I'm confused can you please show me how to work it out on paper. Thank you.
90/x = 5^2/10^2
90/x = 25/100 = 1/4
x = 360
To find the surface area of a similar pyramid, you can use the concept of similarity. Similar figures have corresponding sides in proportion to each other.
In this case, the pyramid has a height of 5 inches and a surface area of 90 square inches. Therefore, to find the surface area of the similar pyramid with a height of 10 inches, you need to find the proportion between the heights of the two pyramids.
The proportion between the heights can be found using the formula:
(height of similar pyramid 1 / height of similar pyramid 2) = (surface area of similar pyramid 1 / surface area of similar pyramid 2)
Let's substitute the given values into the formula:
(5 / 10) = (90 / surface area of similar pyramid 2)

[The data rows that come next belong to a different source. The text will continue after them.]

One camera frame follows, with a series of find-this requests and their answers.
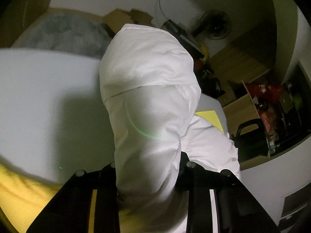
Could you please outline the white puffy down jacket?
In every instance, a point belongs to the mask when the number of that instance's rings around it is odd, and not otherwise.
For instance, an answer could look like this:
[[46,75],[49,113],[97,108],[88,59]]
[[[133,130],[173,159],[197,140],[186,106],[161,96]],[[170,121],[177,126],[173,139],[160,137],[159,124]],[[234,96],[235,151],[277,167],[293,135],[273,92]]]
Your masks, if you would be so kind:
[[122,232],[185,232],[188,196],[175,189],[181,153],[207,170],[240,176],[228,136],[196,115],[193,59],[165,30],[126,24],[99,66],[115,143]]

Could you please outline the black chair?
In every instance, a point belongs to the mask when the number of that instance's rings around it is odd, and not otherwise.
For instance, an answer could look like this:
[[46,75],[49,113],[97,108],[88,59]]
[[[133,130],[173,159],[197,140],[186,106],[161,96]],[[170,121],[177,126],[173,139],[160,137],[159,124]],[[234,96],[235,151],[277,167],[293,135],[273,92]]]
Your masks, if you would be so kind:
[[260,118],[251,119],[240,124],[233,142],[238,149],[240,163],[258,156],[267,157],[269,154],[270,147],[266,129]]

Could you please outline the yellow bed sheet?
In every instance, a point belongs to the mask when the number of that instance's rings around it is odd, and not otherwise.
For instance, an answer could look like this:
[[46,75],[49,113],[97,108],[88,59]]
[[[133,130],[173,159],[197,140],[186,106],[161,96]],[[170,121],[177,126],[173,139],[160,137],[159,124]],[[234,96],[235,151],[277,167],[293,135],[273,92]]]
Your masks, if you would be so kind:
[[[181,139],[181,149],[206,170],[219,173],[233,167],[234,172],[239,173],[237,149],[225,129],[214,110],[197,112]],[[1,209],[18,232],[26,232],[59,189],[57,185],[43,184],[1,164]]]

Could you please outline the white mattress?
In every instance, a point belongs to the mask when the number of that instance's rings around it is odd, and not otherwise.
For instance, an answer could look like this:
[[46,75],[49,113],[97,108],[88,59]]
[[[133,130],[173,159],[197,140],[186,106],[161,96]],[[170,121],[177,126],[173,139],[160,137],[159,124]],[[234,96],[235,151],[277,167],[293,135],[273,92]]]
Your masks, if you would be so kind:
[[[75,170],[114,162],[102,60],[58,52],[1,50],[1,157],[22,172],[63,183]],[[215,100],[201,92],[198,110]]]

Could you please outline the grey patterned blanket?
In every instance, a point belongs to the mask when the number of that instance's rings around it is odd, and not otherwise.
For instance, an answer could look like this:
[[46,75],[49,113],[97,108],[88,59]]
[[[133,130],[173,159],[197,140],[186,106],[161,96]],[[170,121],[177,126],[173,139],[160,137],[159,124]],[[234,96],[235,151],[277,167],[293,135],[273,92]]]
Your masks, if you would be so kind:
[[111,40],[112,33],[100,17],[51,9],[35,20],[12,48],[52,50],[101,59]]

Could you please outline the round dark fan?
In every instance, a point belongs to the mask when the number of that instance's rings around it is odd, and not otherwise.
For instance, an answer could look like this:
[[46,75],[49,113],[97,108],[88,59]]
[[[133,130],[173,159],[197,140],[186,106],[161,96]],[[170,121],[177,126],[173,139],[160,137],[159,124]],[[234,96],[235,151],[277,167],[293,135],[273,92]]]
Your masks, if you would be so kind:
[[211,40],[226,38],[232,31],[232,22],[227,13],[221,10],[209,10],[200,20],[200,34]]

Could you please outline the brown cardboard box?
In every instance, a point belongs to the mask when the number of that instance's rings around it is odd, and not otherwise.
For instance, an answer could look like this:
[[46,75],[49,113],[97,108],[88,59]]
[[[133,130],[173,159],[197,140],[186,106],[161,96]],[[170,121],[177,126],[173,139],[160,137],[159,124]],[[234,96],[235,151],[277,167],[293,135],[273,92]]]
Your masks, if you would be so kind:
[[115,9],[106,14],[103,20],[114,33],[117,33],[125,24],[153,26],[153,17],[147,12],[137,9],[131,11]]

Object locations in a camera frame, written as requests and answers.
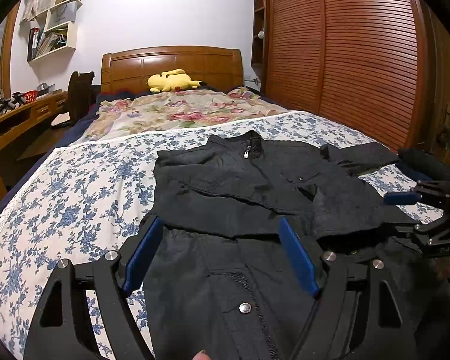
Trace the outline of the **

To find the surface area of the similar pyramid 2, isolate it by cross-multiplication:
5 * surface area of similar pyramid 2 = 10 * 90
surface area of similar pyramid 2 = (10 * 90) / 5
surface area of similar pyramid 2 = 900 / 5
surface area of similar pyramid 2 = 180 square inches
Therefore, the answer is B. The surface area of the similar pyramid with a height of 10 inches is 180 square inches.